一个亲兵冲了进来,单膝跪地,气喘吁吁,脸色惨白。
“大……大帅!城外……城外来了一支骑兵,已经……已经到了城下!”
堂中死一般的寂静。
杨光远的手猛地攥紧了。
杨承祚的脸色白得像纸。
赵匡明张大了嘴,没有说出话来。
王珂低下头,闭上了眼睛。
杨光远转过身,看向窗外。
……
青州城横跨南阳水,分南北两城。
南城是南阳城,北城是东阳城。
翟进宗骑在马上,手指着远处的城墙,语速很快:
“陛下,青州城北有南阳水为护城河,西城墙外也有水壕,水深处可没顶。”
“但东城墙和南城墙外侧没有活水,只有旱沟,可以直抵墙根。”
他策马转向西北方向,“西北角有一座城门,叫镇青门,是东阳城的西北门,城外没有护城河,是攻城的最佳位置。”
李炎听完,没有多问,只说了两个字:“带路。
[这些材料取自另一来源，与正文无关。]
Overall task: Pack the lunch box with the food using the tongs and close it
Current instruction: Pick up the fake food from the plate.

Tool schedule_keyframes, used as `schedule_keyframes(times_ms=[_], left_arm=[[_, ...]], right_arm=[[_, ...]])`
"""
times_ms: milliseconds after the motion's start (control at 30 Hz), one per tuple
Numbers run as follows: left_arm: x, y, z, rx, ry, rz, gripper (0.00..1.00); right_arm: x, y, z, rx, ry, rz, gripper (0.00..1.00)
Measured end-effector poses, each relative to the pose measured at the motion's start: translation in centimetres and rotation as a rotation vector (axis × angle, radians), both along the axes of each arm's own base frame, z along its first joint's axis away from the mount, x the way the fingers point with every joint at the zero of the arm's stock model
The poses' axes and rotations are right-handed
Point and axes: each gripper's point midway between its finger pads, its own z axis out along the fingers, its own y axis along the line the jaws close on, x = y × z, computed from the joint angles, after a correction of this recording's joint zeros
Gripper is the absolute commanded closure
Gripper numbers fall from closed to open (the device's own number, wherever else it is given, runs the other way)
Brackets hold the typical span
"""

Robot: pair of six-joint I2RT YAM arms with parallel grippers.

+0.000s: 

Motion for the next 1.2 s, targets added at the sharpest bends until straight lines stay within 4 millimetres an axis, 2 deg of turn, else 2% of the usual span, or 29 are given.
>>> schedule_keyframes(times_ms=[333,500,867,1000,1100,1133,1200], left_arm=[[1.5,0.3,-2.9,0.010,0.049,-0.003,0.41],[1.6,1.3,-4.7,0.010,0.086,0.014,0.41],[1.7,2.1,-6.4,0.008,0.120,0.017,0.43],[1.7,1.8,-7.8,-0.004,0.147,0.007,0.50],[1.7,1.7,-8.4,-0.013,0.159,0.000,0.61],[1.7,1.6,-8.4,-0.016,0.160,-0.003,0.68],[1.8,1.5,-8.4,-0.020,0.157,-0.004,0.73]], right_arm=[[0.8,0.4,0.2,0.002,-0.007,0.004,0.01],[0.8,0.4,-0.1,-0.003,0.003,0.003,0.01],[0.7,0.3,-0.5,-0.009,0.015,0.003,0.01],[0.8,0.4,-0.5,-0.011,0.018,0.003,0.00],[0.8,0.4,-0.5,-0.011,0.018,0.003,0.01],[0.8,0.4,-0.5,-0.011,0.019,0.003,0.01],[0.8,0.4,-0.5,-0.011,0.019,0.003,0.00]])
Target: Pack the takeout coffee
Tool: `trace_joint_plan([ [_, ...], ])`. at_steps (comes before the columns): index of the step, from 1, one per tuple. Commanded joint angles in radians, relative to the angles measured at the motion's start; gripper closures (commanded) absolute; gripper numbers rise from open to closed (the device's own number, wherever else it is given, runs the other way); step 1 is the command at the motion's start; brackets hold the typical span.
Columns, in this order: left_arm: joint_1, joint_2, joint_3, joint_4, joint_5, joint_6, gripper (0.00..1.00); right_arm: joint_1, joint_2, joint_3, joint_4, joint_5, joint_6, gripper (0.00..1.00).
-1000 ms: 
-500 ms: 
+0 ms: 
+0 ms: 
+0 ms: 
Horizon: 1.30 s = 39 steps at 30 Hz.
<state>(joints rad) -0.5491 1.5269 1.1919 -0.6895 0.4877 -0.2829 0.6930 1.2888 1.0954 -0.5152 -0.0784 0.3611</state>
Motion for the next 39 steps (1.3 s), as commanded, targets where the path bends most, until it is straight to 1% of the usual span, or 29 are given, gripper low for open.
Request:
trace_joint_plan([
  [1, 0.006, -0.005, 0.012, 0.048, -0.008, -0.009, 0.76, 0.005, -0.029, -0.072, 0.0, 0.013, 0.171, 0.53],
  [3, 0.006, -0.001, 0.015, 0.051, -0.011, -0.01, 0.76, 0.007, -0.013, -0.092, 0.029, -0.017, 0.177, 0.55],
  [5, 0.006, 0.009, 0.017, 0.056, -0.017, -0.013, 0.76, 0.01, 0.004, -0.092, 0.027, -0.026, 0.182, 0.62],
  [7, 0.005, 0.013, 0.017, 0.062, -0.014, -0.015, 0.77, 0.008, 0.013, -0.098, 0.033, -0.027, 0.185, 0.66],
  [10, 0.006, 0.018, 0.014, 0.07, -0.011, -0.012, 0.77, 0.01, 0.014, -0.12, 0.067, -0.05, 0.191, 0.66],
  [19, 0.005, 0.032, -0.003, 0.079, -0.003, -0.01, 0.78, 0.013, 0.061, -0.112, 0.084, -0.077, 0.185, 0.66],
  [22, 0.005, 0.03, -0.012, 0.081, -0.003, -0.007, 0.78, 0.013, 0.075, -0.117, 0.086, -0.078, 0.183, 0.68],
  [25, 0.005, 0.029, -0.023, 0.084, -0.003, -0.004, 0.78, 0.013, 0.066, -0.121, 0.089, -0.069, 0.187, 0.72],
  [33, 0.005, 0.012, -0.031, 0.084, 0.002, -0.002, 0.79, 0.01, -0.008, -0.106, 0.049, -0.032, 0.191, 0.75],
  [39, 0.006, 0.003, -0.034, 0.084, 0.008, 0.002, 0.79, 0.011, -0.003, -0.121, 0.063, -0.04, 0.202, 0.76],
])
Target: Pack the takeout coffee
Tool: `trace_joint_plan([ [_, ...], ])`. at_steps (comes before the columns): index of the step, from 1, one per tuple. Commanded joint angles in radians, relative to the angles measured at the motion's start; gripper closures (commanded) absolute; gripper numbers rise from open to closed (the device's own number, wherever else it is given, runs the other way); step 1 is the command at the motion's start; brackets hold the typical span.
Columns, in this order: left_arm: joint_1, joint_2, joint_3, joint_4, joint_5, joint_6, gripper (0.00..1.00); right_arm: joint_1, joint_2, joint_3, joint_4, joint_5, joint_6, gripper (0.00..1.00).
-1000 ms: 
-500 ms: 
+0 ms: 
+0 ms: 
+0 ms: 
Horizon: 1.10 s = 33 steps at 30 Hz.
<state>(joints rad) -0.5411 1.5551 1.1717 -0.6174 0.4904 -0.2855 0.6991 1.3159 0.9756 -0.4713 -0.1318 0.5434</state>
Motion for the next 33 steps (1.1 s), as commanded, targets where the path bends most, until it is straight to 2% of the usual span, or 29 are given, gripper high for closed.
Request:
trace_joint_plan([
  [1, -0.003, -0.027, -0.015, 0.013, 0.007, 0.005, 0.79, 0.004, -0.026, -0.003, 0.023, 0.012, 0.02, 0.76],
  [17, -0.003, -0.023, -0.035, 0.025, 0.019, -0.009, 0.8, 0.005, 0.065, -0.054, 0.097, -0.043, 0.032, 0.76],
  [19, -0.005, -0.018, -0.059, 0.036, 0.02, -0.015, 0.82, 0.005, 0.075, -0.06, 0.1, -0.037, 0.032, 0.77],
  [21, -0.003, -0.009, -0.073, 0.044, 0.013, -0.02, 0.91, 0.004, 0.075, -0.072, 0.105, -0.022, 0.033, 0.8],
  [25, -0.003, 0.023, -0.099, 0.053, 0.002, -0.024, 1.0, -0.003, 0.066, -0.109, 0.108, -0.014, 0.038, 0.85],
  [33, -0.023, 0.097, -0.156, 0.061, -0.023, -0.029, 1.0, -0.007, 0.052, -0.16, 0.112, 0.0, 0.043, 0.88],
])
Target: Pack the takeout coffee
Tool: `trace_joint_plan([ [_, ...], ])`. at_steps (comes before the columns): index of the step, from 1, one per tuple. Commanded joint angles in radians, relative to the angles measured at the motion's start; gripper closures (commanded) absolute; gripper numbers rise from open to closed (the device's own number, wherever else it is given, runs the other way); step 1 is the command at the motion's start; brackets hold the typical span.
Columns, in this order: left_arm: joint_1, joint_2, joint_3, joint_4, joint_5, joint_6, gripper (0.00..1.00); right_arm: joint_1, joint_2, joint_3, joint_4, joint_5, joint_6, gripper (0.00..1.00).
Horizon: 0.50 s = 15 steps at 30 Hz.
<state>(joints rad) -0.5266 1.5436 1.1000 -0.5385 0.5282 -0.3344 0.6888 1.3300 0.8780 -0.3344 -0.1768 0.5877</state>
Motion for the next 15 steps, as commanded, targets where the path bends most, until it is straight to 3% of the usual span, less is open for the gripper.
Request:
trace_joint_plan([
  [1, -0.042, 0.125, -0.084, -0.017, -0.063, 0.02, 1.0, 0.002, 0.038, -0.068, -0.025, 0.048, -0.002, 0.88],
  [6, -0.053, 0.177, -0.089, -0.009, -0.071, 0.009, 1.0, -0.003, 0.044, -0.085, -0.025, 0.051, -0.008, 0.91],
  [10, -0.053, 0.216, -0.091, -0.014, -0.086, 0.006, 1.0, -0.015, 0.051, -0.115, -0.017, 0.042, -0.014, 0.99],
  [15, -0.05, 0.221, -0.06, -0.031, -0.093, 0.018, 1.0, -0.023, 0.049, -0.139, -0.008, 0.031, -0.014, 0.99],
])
”
翟进宗拨转马头,策马冲在最前面。
六百余骑跟着他转向西北,沿着官道疾驰。
暮色渐浓,天边的云被残阳染成暗红色,像凝固的血。
官道两侧的田野荒芜,去年的庄稼茬子还戳在地里,被马蹄踏得粉碎。
远处有几间破败的农舍,屋顶塌了半边,黑洞洞的,没有人烟。
行进间,一具具玄甲傀儡凭空出现在官道上。